SpeedTV.com 

July 4, 2010

by Sylvia Proudfoot

Measuring Results

Sponsorship often turns the wheels in motorsport. So it's no surprise drivers, teams, manufacturers, tracks and series want to show how motorsport drives results for sponsors. But can sponsorship be quantified? And is it quantity or quality that counts?

I asked Eric Wright, vice-president of research and development for Joyce Julius & Associates, Inc. Both the American Le Mans Series and the GRAND-AM Rolex SportsCar Series are clients of the Michigan company. It has been measuring sponsorship results for 25 years, using formulae that calculate the value of sponsor brand visibility in equivalent advertising dollars. For example, if MegaSponsor's logo is clear and in focus for 30 seconds during a SPEED race telecast, and if the network charges $25,000 for a 30-second commercial during that telecast, the visibility is considered to be worth $25,000.

Wright explained, "We're not saying it's literal, it's just the means to get a handle on, 'Did you get a lot of exposure in the broadcast or did you not get that much?'"

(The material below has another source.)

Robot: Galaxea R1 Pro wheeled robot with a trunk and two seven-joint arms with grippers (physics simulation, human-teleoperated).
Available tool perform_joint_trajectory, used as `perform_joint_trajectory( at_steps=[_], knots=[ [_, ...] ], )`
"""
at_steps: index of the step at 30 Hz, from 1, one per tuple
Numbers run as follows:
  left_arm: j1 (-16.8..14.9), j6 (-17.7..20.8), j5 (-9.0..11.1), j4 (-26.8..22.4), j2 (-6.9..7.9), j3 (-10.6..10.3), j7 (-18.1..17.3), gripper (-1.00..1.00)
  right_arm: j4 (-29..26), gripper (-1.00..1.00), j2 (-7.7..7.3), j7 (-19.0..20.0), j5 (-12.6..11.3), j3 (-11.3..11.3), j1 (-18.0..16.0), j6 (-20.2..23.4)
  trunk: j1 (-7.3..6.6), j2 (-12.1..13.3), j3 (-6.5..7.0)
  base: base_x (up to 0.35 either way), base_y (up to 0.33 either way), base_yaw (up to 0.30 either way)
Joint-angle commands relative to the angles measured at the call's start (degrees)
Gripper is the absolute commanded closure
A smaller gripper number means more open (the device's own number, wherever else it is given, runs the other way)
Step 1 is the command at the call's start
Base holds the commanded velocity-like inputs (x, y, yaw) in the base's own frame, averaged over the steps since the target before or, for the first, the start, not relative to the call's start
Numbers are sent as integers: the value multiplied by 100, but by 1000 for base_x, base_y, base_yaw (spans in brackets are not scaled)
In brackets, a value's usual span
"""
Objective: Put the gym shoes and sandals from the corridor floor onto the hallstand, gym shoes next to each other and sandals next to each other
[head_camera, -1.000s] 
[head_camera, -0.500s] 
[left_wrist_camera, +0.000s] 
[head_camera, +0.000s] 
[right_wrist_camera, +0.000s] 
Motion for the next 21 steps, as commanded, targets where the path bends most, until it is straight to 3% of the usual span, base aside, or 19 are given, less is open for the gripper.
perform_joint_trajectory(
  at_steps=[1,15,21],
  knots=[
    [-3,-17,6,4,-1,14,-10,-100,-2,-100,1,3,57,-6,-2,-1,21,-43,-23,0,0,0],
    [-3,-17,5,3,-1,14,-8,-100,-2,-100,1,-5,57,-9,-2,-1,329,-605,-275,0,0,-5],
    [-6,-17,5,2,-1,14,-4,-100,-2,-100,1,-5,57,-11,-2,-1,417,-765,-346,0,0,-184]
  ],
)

Joyce Julius researchers watch race telecasts frame by frame, freezing the screen to count all the sponsor logos. They bolster their analysis with factors like the size, placement and clutter of the logos. During this year's Daytona 500 show, they counted 348 brands, with 175 different logos on driver suits. (Quick, name the top 40!)

The researchers also track audio mentions during race telecasts and can monitor impressions – the number of times a brand is seen or mentioned – in television and radio shows, newspapers, magazines, Internet stories and onsite promotions. It's all converted back to the cost of traditional television advertising, giving companies a consistent measurement across different media.

"Basically, what we're doing is determining how many people witnessed that messaging and what the value of that was back to that brand," Wright said. "We're just using and trying to find some common language so you can look at this unpredictable side and have some measurement out of it."

The underlying premise is more eyes on logos translates into more product sales, which makes for happy sponsors. But is that the case?

"The answer to that depends on who you are in terms of being a brand and who you're selling to and what type of product or service or offering that you have," Wright noted. "If your objective is to increase name recognition, sports sponsorship is a great place to be able to do that. Increasing those impressions and comparable value that way is important to eventually reaching those goals of selling more."

If sponsorship is based on product sales to a mass market influenced by the number of times a brand is seen or mentioned, Joyce Julius can estimate how many people the sponsor reaches, so they can predict or track sales results. (That's assuming the repetitive impact is positive ...)

But the most market-savvy race participants offer sponsors more than signage on a car or gratuitous product plugs. In fact, some sponsors aren't interested in public visibility. If their objective is to reward employees or entertain clients, results are measured in guest fun. If the goal is to create opportunities for business-to-business deals, success is determined by the resulting contracts. If sponsor executives join a race team to learn strategic thinking in an intense environment, their future decisions will reflect the value of the program.

And if a sponsor wants to reach a niche market, social media could be the best way to communicate. The message may not be seen by the masses, but if it reaches the people who will respond the way the sponsor wants, the program is a success. That's still a frontier for companies like Joyce Julius.

"It's a challenge," Wright agreed. "A lot of our measurement is based on the simple notion that the more people see the messaging, the more valuable it is. In the social landscape, you might not have those large numbers like that, but you might be hitting some pretty key components.”